Narrow the data below down to the lines containing "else".
[Exercise inputs — start]
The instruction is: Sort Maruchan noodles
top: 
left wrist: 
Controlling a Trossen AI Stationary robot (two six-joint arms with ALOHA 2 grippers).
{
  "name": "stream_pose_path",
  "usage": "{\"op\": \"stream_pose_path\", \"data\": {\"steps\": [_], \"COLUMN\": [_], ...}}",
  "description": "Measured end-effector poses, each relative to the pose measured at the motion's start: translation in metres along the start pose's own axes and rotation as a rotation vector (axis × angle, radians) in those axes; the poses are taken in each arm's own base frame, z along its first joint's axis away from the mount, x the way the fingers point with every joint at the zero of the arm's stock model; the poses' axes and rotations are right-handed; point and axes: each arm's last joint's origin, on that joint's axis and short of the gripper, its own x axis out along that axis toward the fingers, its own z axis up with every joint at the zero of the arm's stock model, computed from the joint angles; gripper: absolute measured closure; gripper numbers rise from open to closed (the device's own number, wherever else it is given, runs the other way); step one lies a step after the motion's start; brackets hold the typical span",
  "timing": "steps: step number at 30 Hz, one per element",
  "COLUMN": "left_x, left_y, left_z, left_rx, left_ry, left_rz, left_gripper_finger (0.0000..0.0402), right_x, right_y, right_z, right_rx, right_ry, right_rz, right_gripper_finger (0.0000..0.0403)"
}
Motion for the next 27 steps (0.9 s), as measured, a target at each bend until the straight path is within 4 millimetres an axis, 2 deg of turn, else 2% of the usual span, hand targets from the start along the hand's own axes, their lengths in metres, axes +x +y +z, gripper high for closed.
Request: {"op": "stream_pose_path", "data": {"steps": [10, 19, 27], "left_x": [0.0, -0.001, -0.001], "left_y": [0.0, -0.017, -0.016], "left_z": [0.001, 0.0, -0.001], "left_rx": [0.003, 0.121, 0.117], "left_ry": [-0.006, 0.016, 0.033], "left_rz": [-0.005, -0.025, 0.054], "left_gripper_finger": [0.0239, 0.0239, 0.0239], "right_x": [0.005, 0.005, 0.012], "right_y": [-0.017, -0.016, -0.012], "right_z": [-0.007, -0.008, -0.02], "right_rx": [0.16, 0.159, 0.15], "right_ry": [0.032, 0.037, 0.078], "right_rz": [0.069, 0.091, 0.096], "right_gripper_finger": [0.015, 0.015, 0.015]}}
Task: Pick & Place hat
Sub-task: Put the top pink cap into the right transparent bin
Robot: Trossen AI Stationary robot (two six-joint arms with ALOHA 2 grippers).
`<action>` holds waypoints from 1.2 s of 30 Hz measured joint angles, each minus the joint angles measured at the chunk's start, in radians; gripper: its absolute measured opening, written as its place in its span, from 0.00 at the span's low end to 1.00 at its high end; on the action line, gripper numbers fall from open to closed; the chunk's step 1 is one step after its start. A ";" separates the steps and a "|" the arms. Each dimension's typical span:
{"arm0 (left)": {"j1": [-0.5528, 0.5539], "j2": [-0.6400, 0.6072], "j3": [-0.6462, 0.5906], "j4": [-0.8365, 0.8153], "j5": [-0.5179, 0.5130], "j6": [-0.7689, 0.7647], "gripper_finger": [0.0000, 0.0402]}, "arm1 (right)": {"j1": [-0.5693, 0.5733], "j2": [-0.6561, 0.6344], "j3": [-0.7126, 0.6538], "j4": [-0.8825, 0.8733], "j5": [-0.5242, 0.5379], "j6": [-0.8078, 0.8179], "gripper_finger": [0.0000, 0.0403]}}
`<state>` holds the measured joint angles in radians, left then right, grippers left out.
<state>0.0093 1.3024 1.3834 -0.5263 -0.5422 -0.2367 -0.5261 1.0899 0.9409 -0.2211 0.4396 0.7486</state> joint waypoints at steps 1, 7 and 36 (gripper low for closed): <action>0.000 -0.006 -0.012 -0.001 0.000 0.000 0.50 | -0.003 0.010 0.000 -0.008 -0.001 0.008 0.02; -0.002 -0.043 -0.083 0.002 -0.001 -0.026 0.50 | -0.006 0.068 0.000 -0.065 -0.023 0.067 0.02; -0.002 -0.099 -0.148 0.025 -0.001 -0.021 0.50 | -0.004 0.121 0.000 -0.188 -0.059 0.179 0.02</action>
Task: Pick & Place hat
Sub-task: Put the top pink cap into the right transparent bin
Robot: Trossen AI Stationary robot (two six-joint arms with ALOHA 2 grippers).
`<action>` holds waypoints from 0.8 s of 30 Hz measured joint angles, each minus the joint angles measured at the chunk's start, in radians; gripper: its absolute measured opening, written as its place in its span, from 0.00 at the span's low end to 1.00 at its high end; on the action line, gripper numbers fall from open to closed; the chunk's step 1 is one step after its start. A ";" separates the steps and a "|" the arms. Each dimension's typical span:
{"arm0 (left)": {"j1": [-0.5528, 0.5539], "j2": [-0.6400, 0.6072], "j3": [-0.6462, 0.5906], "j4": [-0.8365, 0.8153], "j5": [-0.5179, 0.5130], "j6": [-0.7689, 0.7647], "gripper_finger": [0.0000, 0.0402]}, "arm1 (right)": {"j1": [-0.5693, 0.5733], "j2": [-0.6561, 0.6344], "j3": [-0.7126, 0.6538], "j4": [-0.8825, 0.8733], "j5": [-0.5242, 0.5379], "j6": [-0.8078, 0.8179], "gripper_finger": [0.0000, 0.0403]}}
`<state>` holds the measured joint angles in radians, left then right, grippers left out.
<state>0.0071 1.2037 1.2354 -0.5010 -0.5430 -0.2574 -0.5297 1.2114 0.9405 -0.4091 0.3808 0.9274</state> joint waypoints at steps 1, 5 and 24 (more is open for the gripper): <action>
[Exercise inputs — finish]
Output for this task
  "description": "Measured end-effector poses, each relative to the pose measured at the motion's start: translation in metres along the start pose's own axes and rotation as a rotation vector (axis × angle, radians) in those axes; the poses are taken in each arm's own base frame, z along its first joint's axis away from the mount, x the way the fingers point with every joint at the zero of the arm's stock model; the poses' axes and rotations are right-handed; point and axes: each arm's last joint's origin, on that joint's axis and short of the gripper, its own x axis out along that axis toward the fingers, its own z axis up with every joint at the zero of the arm's stock model, computed from the joint angles; gripper: absolute measured closure; gripper numbers rise from open to closed (the device's own number, wherever else it is given, runs the other way); step one lies a step after the motion's start; brackets hold the typical span",
Motion for the next 27 steps (0.9 s), as measured, a target at each bend until the straight path is within 4 millimetres an axis, 2 deg of turn, else 2% of the usual span, hand targets from the start along the hand's own axes, their lengths in metres, axes +x +y +z, gripper high for closed.

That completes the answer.